Exercise:
From the listing below, copy only the lines from the line that contains "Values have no" to the line that contains "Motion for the", counting those two lines as part of the copy.
*** Block opens ***
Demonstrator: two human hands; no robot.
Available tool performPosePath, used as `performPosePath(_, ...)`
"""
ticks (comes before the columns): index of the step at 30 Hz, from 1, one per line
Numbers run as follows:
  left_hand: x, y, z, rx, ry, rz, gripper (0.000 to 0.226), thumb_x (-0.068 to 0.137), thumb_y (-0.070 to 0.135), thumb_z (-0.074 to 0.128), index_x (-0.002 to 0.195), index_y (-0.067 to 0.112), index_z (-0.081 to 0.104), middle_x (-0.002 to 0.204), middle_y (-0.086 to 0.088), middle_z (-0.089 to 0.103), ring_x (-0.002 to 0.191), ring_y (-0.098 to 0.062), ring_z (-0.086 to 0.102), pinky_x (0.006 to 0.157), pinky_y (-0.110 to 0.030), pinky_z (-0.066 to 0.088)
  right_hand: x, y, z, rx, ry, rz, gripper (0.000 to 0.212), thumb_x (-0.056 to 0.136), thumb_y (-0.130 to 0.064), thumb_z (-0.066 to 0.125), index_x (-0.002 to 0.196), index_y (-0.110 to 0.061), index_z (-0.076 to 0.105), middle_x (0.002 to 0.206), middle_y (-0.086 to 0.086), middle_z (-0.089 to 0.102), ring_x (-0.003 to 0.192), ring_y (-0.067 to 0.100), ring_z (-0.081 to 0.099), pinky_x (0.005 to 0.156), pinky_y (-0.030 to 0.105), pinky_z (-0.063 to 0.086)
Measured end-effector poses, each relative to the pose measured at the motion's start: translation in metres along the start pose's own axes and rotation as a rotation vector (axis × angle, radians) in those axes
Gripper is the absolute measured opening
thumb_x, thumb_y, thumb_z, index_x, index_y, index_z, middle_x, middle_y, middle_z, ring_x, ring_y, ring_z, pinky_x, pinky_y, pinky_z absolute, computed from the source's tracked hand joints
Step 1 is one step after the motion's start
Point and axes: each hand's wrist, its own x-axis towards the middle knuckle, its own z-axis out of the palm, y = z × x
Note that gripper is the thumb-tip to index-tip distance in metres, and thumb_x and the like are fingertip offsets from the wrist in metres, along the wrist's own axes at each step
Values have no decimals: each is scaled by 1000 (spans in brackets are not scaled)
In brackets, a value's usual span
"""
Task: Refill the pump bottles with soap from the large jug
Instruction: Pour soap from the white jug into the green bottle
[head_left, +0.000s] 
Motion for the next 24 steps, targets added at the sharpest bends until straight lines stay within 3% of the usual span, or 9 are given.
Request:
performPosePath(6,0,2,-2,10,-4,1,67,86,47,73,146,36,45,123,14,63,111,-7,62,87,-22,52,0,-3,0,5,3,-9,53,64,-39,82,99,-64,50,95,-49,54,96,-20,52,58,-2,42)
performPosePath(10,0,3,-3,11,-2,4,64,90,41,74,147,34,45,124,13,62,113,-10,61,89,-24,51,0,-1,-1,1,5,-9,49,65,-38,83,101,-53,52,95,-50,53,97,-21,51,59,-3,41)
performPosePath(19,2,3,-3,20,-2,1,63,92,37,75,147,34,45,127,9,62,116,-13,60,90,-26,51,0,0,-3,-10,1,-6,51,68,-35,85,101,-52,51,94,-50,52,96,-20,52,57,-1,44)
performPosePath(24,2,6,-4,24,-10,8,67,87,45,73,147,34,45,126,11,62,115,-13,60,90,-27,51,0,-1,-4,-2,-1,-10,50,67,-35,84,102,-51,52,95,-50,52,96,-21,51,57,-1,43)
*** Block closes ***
Answer to this task:
Values have no decimals: each is scaled by 1000 (spans in brackets are not scaled)
In brackets, a value's usual span
"""
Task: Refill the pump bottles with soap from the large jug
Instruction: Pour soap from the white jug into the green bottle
[head_left, +0.000s] 
Motion for the next 24 steps, targets added at the sharpest bends until straight lines stay within 3% of the usual span, or 9 are given.

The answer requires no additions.